KAZO-LP, UHF analog channel 57, was a low-powered Azteca America-affiliated television station licensed to Omaha, Nebraska, United States. The station was owned by Pappas Telecasting. It was also formerly rebroadcast on KCAZ-LP channel 57 in Columbus, KAZJ-LP channel 46 in Norfolk, KWAZ-LP channel 56 in Lincoln and KAZS-LP channel 23 in South Sioux City. (By 2008 KWAZ-LP had moved to channel 35 and begun rebroadcasting KTVG instead of KAZO; this arrangement remained until January 2010 when KWAZ-LP was taken off the air.)

Prior to July 1, 2007, KAZO was affiliated with the Azteca America network. Before that, KAZO-LP was a repeater for KXVO. Pappas Telecasting terminated KAZO's affiliation agreement with Azteca America on July 1, 2007; after that date, KAZO became a part of Pappas' independent Spanish language network, TuVision.

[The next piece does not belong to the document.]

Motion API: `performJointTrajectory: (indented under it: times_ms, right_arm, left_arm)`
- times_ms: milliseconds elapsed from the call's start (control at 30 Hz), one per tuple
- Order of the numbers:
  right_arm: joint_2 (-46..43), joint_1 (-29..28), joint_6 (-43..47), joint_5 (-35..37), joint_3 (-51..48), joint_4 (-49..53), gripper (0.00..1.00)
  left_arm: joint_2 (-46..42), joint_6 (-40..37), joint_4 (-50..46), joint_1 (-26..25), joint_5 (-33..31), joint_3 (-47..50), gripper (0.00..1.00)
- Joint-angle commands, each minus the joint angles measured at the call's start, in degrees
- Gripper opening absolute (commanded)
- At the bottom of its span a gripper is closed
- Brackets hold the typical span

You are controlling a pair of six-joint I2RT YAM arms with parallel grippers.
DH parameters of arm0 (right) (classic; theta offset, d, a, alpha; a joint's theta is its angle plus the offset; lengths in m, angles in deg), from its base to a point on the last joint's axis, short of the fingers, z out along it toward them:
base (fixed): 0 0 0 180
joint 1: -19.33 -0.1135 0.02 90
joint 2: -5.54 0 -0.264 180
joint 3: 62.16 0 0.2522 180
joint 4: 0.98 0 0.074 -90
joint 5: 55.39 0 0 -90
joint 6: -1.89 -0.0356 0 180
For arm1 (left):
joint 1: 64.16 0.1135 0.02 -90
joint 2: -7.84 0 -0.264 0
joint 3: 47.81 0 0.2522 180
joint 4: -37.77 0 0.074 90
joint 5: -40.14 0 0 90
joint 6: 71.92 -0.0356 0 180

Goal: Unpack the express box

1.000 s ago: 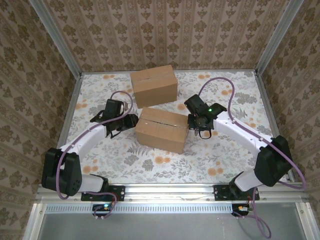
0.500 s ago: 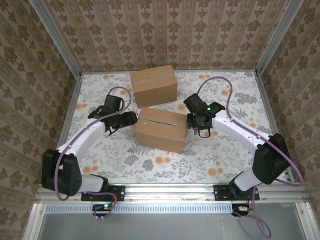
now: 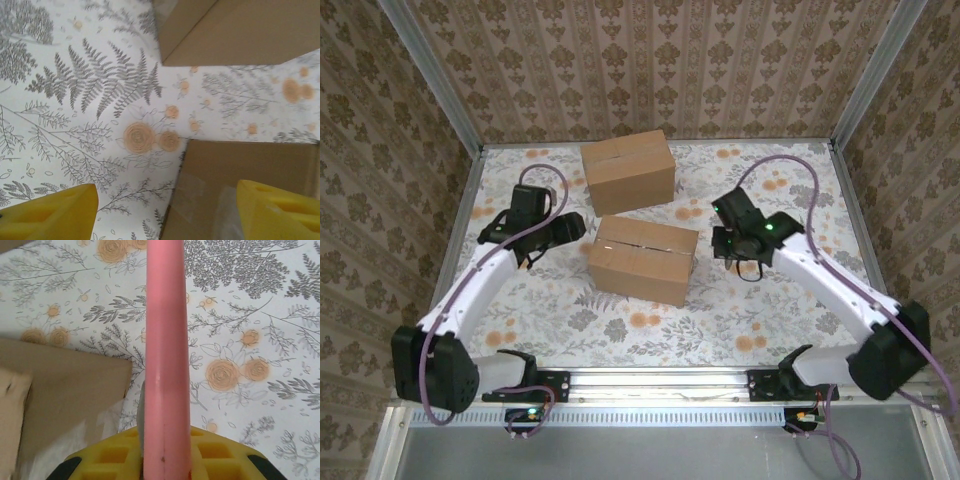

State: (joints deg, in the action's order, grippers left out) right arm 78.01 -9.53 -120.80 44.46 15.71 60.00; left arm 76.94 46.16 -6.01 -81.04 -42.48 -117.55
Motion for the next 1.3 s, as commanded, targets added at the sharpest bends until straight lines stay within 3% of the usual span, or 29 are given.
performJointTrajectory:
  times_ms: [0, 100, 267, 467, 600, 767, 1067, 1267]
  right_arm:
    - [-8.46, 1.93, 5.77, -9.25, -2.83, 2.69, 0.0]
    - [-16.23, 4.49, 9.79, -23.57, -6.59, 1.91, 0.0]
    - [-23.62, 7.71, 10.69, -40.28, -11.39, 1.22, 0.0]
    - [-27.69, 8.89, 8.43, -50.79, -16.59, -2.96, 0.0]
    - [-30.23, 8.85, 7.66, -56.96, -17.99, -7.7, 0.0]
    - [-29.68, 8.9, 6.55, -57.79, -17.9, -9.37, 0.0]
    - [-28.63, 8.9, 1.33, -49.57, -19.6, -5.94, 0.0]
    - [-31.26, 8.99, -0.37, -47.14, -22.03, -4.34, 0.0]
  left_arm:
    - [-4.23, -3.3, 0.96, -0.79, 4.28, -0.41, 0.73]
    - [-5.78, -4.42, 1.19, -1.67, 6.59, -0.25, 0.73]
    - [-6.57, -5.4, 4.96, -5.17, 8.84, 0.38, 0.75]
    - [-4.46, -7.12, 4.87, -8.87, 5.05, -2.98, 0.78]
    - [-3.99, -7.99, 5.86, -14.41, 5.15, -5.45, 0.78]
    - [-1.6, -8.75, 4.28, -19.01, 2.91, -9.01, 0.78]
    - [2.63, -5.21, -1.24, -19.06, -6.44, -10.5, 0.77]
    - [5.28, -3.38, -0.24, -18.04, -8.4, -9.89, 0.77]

In October 2008, Azteca America programming returned to Omaha and Sioux City on KXVO-DT2 15.2 and KMEG-DT2 14.2. Analog transmissions on KAZO-LP temporarily ceased around this time, though the analog channel 57 signal was again seen on the air in October 2009 rebroadcasting KXVO-DT2. KAZO-LP left the air for good later in fall 2009 and was no longer listed on KXVO-DT2 station ID screens. As late as 2008, KXVO-DT2 still identified the primary station on its ID screens as being KAZO-LP, though by 2009 it was instead identified locally as "MXVO".

The station was owned and operated by Pappas Telecasting, who at the time KAZO-LP signed off also owned KPTM, KPTH, and KHGI, as well as operated KMEG, KXVO and KFXL-TV through local marketing agreements.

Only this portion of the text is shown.